(Problem description) From the material below, copy each line that holds the word "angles".

(Provided data)
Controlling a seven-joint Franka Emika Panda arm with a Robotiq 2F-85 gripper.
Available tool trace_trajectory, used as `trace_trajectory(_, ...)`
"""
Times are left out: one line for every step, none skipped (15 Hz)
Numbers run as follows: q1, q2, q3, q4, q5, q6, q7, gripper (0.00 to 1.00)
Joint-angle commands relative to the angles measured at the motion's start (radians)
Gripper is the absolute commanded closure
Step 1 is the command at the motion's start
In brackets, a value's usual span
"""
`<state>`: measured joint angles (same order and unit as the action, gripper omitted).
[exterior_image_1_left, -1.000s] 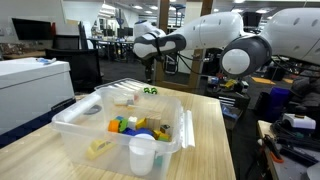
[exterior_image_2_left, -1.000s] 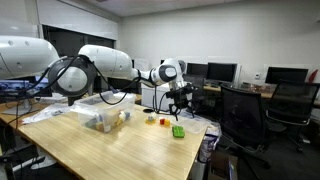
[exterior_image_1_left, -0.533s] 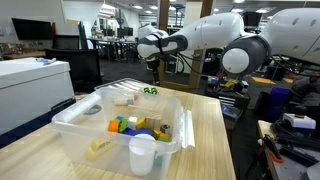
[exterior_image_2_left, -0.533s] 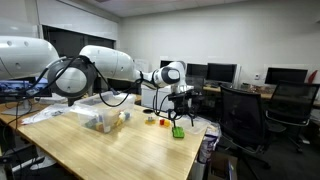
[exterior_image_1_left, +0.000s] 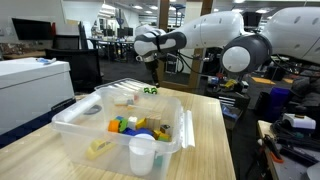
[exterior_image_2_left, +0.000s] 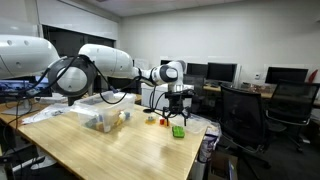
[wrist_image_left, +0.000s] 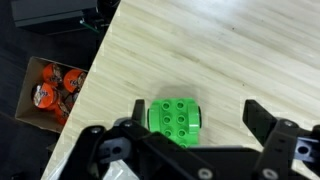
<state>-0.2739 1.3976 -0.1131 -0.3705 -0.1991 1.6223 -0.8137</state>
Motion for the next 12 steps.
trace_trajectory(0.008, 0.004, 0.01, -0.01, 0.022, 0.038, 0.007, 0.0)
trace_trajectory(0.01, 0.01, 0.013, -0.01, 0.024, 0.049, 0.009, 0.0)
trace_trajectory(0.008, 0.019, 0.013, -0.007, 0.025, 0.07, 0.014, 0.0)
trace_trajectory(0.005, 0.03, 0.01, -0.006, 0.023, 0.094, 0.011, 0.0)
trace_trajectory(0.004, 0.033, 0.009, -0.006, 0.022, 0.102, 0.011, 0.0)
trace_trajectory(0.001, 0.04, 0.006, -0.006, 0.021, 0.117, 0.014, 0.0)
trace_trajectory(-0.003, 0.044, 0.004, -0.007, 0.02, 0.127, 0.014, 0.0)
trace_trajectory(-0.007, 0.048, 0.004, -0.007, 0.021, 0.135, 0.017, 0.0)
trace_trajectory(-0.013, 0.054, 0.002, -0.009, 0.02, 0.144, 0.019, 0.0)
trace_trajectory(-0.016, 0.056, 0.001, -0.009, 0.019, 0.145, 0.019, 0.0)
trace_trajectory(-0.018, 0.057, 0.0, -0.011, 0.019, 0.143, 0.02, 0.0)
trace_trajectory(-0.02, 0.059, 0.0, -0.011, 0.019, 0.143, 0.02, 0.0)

(Answer to the problem)
Joint-angle commands relative to the angles measured at the motion's start (radians)
`<state>`: measured joint angles (same order and unit as the action, gripper omitted).

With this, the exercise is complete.